Ray Authement’s lasting legacy

Anyone compiling a list of the men and women who most influenced the growth and character of south Louisiana would certainly have to put Ray Authement well toward the top.
He died April 5 at the age of 91 and is being remembered as the president who over three decades led the University of Louisiana to national prominence.
That alone was a remarkable achievement, but his vision and leadership extended far beyond the school he fell in love with at first sight. He recognized that the university’s most important role is as an academic institution, but that it also is an integral part of the whole fabric of south Louisiana.
His successor, Joseph Savoie, characterized him as a man whose dedication, determination, and selflessness “changed how the university saw itself and how others perceived it.” That’s a nice way of saying that Ray Authement had a vision for the university that not everyone could see — or was willing to accept — and that he could be stubborn as a mule in defending it.
In some respects, he was an unlikely university president. He was the first person in his family to go to college and bragged in an interview when he retired in 2008 that he was the best mathematician ever to graduate from Boudreaux Canal Elementary School (also the only one).
That distinction will likely stand, because today there is little but marsh grass in the tiny settlement 20 miles south of Houma where he was reared. His introduction to math was counting pelts trappers brought to the store run by his father. By the age of 10 he was keeping the books for his father and grandfather, who was a butcher.
He liked doing that, and took “all of the math classes they taught” when he got to Terrebonne High School. He was a student at Terrebonne when, he said, he fell in love with what was then Southwestern Louisiana Institute.
“I came for … a speech tournament … and I just fell in love and came here [to college],” he said. He graduated in 1950 with a bachelor’s degree in physics, went to LSU for his master’s and doctor’s degrees in math, taught for several years in other places, and returned in 1957 to teach math in “Little Abbeville,” a cluster of war surplus buildings far in the back of the campus.
He taught for 11 years and had to be talked into moving “up front” to become vice president. Clyde Rougeou, who was president then, promised to build a new math building if he took the job.
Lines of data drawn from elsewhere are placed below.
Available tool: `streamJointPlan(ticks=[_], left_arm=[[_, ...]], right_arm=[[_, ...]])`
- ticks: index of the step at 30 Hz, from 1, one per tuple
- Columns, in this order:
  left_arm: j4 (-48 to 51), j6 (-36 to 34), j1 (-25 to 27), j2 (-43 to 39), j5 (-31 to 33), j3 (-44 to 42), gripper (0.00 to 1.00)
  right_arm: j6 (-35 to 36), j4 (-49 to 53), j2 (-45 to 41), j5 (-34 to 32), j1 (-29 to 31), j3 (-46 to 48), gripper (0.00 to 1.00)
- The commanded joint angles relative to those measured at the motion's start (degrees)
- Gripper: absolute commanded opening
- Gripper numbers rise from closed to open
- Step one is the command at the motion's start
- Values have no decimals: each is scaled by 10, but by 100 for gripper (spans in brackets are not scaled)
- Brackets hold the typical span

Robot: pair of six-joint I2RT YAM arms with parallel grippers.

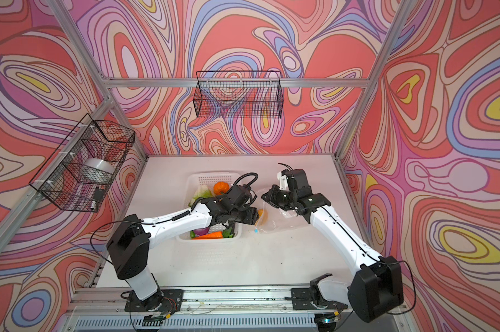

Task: Place the food in the zip-top bag and seal the zipper
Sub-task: 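Open the left gripper to drop the potato into the clear bag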

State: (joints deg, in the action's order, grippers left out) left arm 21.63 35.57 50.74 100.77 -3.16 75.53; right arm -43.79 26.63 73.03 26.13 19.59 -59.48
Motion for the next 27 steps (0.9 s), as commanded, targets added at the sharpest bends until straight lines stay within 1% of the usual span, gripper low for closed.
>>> streamJointPlan(ticks=[1, 2, 5, 12, 19, 24, 27], left_arm=[[27, -6, 2, 19, 15, 20, 74], [28, -5, 3, 20, 13, 20, 77], [24, -1, 3, 17, 8, 14, 81], [8, 4, 2, -7, 1, 1, 83], [20, 9, 2, -49, 4, 2, 85], [48, 7, 2, -113, 38, -6, 85], [62, -2, 1, -169, 78, -21, 85]], right_arm=[[-5, -20, -16, 9, 3, 11, 0], [-5, -18, -20, 9, 3, 13, 0], [-4, -15, -27, 9, 3, 20, 0], [-8, -18, -33, 11, 3, 24, 0], [-5, -16, -40, 7, 3, 28, 0], [5, -11, -48, -16, 3, 20, 0], [9, -13, -45, -15, 3, -2, 0]])
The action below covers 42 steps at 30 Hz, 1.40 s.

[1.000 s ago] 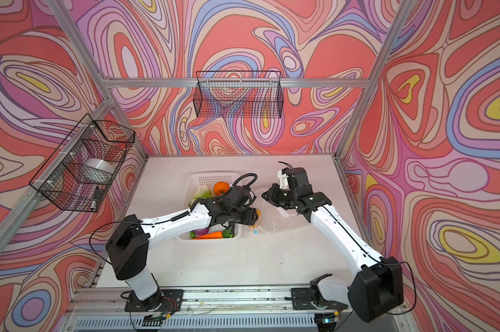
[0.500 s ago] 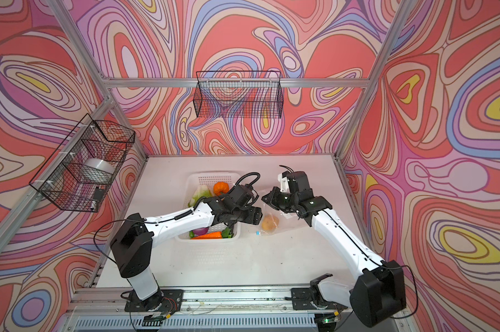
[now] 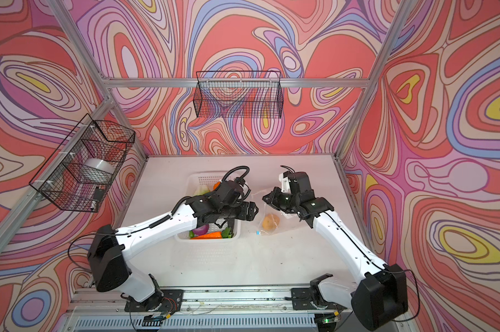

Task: Place the food in the zip-top bag and seal the zipper
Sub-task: 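Open the left gripper to drop the potato into the clear bag, then move the left gripper back into the basket and grasp the dark eggplant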

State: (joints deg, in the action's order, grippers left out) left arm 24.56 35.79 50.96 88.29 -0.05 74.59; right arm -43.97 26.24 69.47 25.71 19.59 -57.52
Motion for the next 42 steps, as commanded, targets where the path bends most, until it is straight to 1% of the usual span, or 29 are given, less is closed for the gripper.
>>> streamJointPlan(ticks=[1, 4, 8, 11, 17, 23, 28, 33, 37, 42], left_arm=[[35, -8, -3, -65, 62, -19, 85], [37, -18, -24, -116, 84, -42, 88], [21, -7, -91, -145, 29, -79, 86], [19, -12, -117, -136, 9, -89, 84], [-1, -20, -121, -101, 19, -102, 82], [17, -40, -124, -47, 19, -78, 77], [6, -24, -124, -16, 21, -89, 71], [8, -4, -124, 26, 6, -87, 65], [11, 4, -124, 68, -1, -72, 60], [37, 10, -124, 125, 9, -36, 57]], right_arm=[[12, -9, -7, -8, 3, -32, 0], [12, -8, 0, 0, 3, -63, 0], [18, -5, 11, 8, 3, -95, 0], [23, -13, 18, 15, 3, -106, 0], [14, -76, 26, 16, 3, -85, 0], [3, -119, 47, 22, 3, -60, 0], [19, -85, 52, -19, 3, -61, 0], [38, -58, 43, -71, 2, -52, 0], [44, -56, 43, -81, 3, -51, 0], [53, -50, 46, -84, 3, -55, 0]])
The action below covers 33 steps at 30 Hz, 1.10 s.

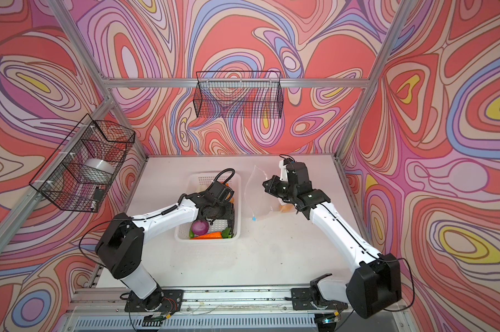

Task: Place the food in the zip-top bag and seal the zipper
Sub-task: 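Move the left gripper back into the basket and grasp the dark eggplant, then lift the dark eggplant with the left gripper and lower it into the bag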

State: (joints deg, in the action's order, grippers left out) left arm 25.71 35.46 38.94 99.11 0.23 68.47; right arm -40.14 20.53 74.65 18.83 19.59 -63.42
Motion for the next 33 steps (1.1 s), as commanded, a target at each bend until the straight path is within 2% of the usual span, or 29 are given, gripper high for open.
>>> streamJointPlan(ticks=[1, 6, 16, 23, 33], left_arm=[[27, 13, -4, 25, 10, 29, 58], [31, 14, -4, 51, 19, 35, 61], [29, 8, -4, 98, 40, 44, 60], [28, 2, -4, 93, 47, 48, 35], [26, 2, -4, 3, 39, 31, 29]], right_arm=[[16, 7, -6, -15, 2, 5, 0], [17, 6, -9, -16, 3, 15, 0], [19, 10, -15, -16, 3, 18, 0], [19, 14, -24, -20, 3, 22, 0], [16, 6, -20, -16, 3, 24, 0]])
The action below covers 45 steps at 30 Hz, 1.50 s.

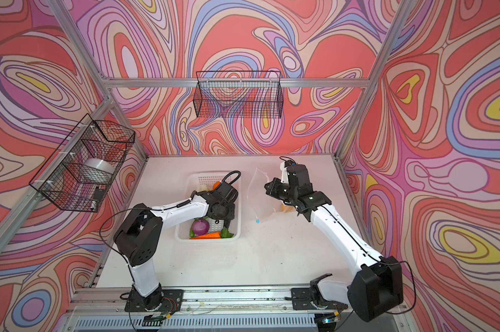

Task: Place the food in the zip-top bag and seal the zipper
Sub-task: 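Lift the dark eggplant with the left gripper and lower it into the bag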

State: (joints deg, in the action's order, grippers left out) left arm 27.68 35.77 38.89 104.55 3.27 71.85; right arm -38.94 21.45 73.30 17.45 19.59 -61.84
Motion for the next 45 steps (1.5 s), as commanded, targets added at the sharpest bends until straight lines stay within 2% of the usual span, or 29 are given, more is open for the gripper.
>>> streamJointPlan(ticks=[1, 9, 12, 20, 24, 30, 38, 45], left_arm=[[2, -2, -4, -63, 6, -6, 29], [-30, -16, -4, -168, 5, -33, 30], [-63, -20, -4, -208, -13, -48, 30], [-233, -32, 10, -282, -156, -92, 29], [-254, -72, 39, -263, -202, -71, 29], [-223, -92, 57, -200, -221, -24, 29], [-192, -103, 57, -126, -161, 47, 29], [-152, -68, 56, -62, -110, 123, 29]], right_arm=[[4, -4, -5, -3, 2, 8, 0], [-4, -11, -7, 1, 2, 14, 0], [-7, -13, -6, 7, 3, 14, 0], [-17, -17, -15, 25, 3, 9, 0], [-18, -11, -16, 29, 3, 2, 0], [-24, -2, -25, 47, 3, -7, 0], [-23, 38, -56, 66, 2, -15, 0], [-32, 55, -73, 113, 2, -6, 0]])
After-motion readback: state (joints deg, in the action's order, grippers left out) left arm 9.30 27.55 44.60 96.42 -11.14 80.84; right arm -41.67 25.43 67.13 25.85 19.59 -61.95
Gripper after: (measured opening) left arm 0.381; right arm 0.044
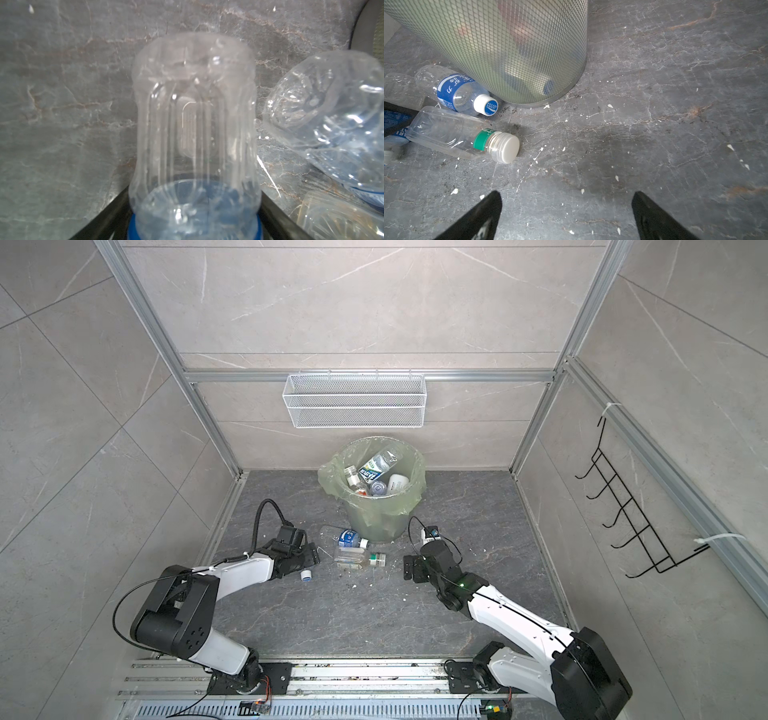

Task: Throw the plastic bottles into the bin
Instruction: 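Close the left gripper around the blue-labelled bottle, then lift the blue-labelled bottle with the left gripper and drop it into the bin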

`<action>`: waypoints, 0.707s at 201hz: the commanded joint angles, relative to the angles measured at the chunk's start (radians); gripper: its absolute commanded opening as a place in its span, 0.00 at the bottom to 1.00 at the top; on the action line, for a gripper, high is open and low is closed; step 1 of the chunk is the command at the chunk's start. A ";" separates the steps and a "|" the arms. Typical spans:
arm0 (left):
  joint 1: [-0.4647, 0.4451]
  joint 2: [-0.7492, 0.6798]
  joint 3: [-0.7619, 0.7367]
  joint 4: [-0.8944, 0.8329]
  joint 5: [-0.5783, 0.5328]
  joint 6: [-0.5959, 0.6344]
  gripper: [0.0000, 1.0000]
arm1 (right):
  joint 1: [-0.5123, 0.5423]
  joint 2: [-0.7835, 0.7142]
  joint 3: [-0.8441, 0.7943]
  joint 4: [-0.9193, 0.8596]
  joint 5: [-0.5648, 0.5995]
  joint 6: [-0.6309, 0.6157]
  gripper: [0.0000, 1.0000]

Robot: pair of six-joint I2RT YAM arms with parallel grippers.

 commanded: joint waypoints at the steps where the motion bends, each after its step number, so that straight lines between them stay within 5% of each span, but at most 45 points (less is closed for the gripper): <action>1: 0.006 -0.041 -0.017 0.024 0.001 0.016 0.75 | 0.003 0.001 0.026 0.010 0.006 -0.002 1.00; 65: 0.005 -0.133 -0.038 0.022 0.041 0.117 0.59 | 0.003 -0.006 0.026 0.007 0.003 -0.002 1.00; 142: 0.001 -0.400 -0.161 0.059 0.236 0.211 0.54 | 0.003 -0.038 0.020 0.002 -0.009 0.002 1.00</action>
Rougeou retired at the end of 1973 and the reluctant vice president became the new, visionary president. He led the university for more than 30 years, perhaps most memorably during the 1980s, when an oil industry crash caused a massive financial crisis. As people moved away, businesses shuttered, thousands were laid off, and the budget for the university itself sliced thin, he found ways to support the economy and, perhaps more important, to help south Louisiana begin to believe in itself again and in its ability to recover.
During that time he created a dozen or more research centers focused on developing and diversifying south Louisiana’s economy, and poured whatever resources he could into them.
Those centers helped lead the way back, and also helped USL become the first Louisiana university to be designated a high intensity research institution — a prestigious distinction shared only by schools such as Carnegie Mellon, Stanford, and the like.
That was the first step in establishing the University Research Park, also a Louisiana first, on land that was once used to graze the school’s dairy herd. He said in 2008 that the park might be considered his greatest legacy as president. But then he thought about that a little more.
The best legacy, he said was in “so many bright and successful students” who passed through the school. Some of them had challenges, he said, “and you help them along the way, and it really leaves good memories.”
He did a lot of that. I know, because I was one of those students challenged by academia who he “helped along the way.”
It was my good fortune to enjoy his friendship and wise counsel for more than 40 years, and when I think about what he has done for south Louisiana, for the university, and for me and so many other students, the memories are indeed good — of a brilliant, caring, remarkable man.